In this post, I’d like to talk a little about Robotium, and how you can use it to automate the QA of your Android applications. Mobile applications are perfect for Quality Assurance automation – they are usually small, have limited functionality when compared with desktop applications, and are rarely complex in terms of testing steps. Also, if your a solo mobile developer, you may not have the time (or money) to invest in proper quality assurance of your applications.

We’ve been using a Robotium based solution written in Java at my day job for a while, to validate the quality of our localized product builds, both as a unit testing tool and as an actual test automation tool used by our QA team.

One of the main reasons why we chose to invest time in Robotium is the fact that it offers flexibility in terms of how it recognizes objects within your app (e.g. like it would have to in order to click a button). This is especially important for us, as we want to develop a solution once, and have it support multiple language versions of our application. We also looked at MonkeyRunner, which ships with the Android SDK. MonkeyRunner uses Jython (a Python implementation in Java) scripts to walk through applications.

I prefer Robotium as MonkeyRunner lacks the tight UI integration offered by Robotium, (although MonkeyRunner is much easier to setup and run).

When developing automated test scripts using Robotium, we can use the text from a UI object to identify that object at run-time, for example the label on a button. What we do is compile the localized resources from all our languages with our test application, so if we switch our device language to German for example, the resources from the ‘values-de’ folder are loaded by our test application, and thus we can add new languages to our automation solution simply by re-packaging the APK file containing our test automation scripts, and it will run on any of our supported locales without code modifications.

One of the disadvantages of this approach, (and almost all UI based test automation solutions to be fair), is that the maintenance may be high – for example, you will probably lose 90% of your code in a UI refresh.

Creating a Simple Robotium Automated Test Case

  • First off, download the latest version of Robotium, (3.6 at the time of writing).
  • Now simply create a new Android application in the IDE of your choice, I prefer NetBeans due to familiarity, but I know most people like Eclipse for Android development.
  • Add the Robotium JAR as a reference in your project.

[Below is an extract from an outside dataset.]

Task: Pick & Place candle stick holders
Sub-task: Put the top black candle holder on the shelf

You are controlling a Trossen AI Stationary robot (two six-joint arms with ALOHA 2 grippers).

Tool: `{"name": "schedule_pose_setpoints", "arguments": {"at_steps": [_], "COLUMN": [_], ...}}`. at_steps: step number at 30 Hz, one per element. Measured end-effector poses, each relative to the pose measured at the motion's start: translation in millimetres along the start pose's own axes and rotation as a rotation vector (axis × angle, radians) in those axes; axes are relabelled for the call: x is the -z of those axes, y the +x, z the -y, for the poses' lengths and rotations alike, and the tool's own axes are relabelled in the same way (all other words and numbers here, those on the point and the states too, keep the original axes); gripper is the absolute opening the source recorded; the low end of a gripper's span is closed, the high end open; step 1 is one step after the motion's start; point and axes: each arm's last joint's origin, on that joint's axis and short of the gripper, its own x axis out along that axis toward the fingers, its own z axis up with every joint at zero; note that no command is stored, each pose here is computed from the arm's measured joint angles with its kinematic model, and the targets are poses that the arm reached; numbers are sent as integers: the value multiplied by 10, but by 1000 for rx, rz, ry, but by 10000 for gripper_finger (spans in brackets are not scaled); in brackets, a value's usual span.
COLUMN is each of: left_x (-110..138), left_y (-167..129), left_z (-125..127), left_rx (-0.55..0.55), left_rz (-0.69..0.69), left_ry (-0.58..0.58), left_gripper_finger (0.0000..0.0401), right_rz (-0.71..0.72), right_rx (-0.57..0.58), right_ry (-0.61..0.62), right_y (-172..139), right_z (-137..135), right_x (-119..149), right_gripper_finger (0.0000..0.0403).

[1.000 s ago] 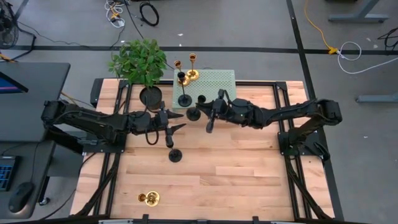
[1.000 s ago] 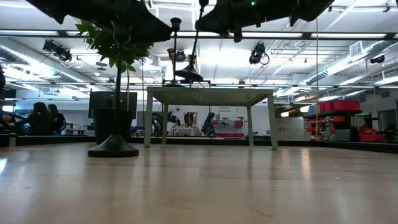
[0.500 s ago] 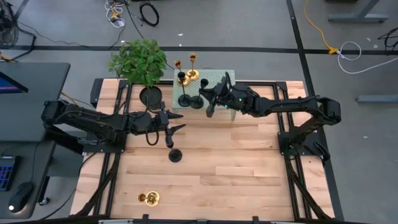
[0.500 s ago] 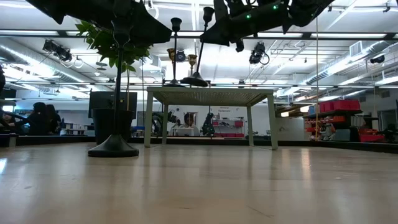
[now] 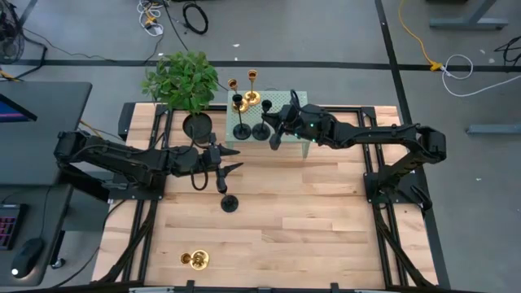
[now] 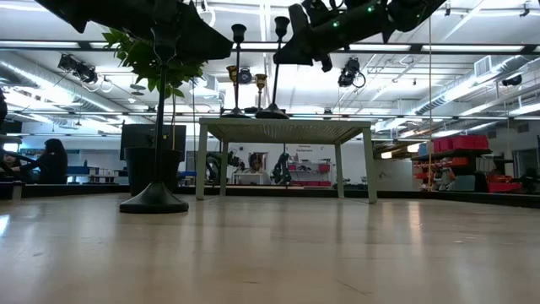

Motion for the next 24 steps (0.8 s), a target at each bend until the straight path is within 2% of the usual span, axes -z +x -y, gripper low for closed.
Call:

For the purpose of this example, let’s say we want to click the ‘Cancel’ button in the below screen capture. As I mentioned above, our Robotium code uses the string ID’s to find objects (based on the current device language, we will look for the value of that string ID for that language if available, and use that to look for the object on the current screen).

MMS Image

Code (Finally!)


package com.jc.robotium

import android.app.Activity;
import android.test.ActivityInstrumentationTestCase2;
import com.jayway.android.robotium.solo.Solo;
import android.content.res.Resources;
import android.content.Context;
import java.util.Locale;

public class RobotiumExample extends ActivityInstrumentationTestCase2 // Provides functional testing of an activity
{
    private static final String TARGET_PACKAGE_ID = "com.yourcompany.yourapp";
    private static final String LAUNCHER_ACTIVITY_FULL_CLASSNAME = "com.yourcompany.yourapp.Activities.MainActivity";
    private static Class launcherActivityClass;
    
    private Solo solo;
    private Activity activity;
    private Resources res;
    private Context context;
   
    // This will launch the application specified above on the device
    static 
    {
        try
        {
            launcherActivityClass = Class.forName(LAUNCHER_ACTIVITY_FULL_CLASSNAME);
        }
        catch(ClassNotFoundException e)
        {
            throw new RuntimeException(e);
        }
    }
    
    public RobotiumExample() throws ClassNotFoundException
    {
        super(TARGET_PACKAGE_ID, launcherActivityClass);
    }
    
    @Override
    protected void setUp() throws Exception
    {
        activity = getActivity();
        solo = new Solo(getInstrumentation(), activity);
        context = getInstrumentation().getContext();
        res = context.getResources();
    }
    
    public void testUI() throws Throwable
    {
        // ....
		
	// Robotium code begins here
		
	// Wait for the 'Cancel' button
	solo.waitForText(res.getString(R.string.cancel));  
		
	// We may want to take a screen capture...
	solo.takeScreenshot();
		
	// Click the cancel button
	solo.clickOnText(res.getString(R.string.cancel)); 
	
	// ....

    }
    
    @Override
    protected void tearDown() throws Exception
    {
        try
        {
            solo.finalize();
        }
        catch(Throwable e)
        {
            // Catch this
        }
        getActivity().finish();
        super.tearDown();
    }

Notice a few things above:

  • We are extending the ActivityInstrumentationTestCase2 class, which provides us with the ability to run test methods on the UI thread.
  • The method that contains your test logic must be prefixed with ‘test’, notice mine is called testUI().
  • We could have looked for the ‘Cancel’ button by passing the text ‘Cancel’ to the waitForText() and clickOnText() methods, but that would only work on the English version of our product. Instead we use the string ID, and look up the value of that string ID based on the current device locale.
  • If you use the ‘takeScreenshot()’ method I have shown an example of above, screen captures will be saved in ‘/sdcard/Robotium-Screenshots/’ on your test device.

Running the Test

Compile the APK containing your test automation script and install it on your test device, along with the APK under test. One ‘gotcha’ here with Robotium is that the APK under test and the APK containing the test logic must be signed with the same certificate. This may not be the case if your APK under test comes out of a build system of some sort. You can use resign.jar to re-sign your APK under test with the same signature as your APK containing the test logic (by running it on the same machine on which you compiled the test APK).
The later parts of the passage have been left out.